_Assignment:_
Can you transcribe every entry word for word, skipping the images?

_Records shown:_

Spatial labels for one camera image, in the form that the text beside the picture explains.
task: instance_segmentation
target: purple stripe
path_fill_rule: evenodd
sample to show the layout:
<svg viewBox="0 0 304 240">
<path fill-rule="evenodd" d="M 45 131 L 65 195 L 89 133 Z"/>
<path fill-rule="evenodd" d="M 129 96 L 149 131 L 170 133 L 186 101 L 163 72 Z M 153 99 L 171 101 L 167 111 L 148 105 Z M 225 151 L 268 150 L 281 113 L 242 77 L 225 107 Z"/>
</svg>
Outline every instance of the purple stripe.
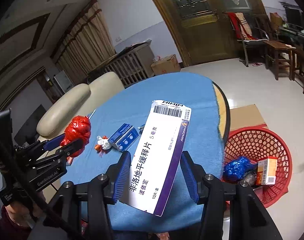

_Answer section:_
Spatial labels for one camera image, in the form that the text beside the picture explains.
task: instance_segmentation
target: purple stripe
path_fill_rule: evenodd
sample to show the layout:
<svg viewBox="0 0 304 240">
<path fill-rule="evenodd" d="M 45 131 L 65 195 L 89 133 Z"/>
<path fill-rule="evenodd" d="M 129 96 L 149 131 L 170 133 L 186 101 L 163 72 Z M 153 99 L 171 101 L 167 111 L 148 105 Z M 225 151 L 268 150 L 281 113 L 242 77 L 225 107 Z"/>
</svg>
Outline every instance of the purple stripe.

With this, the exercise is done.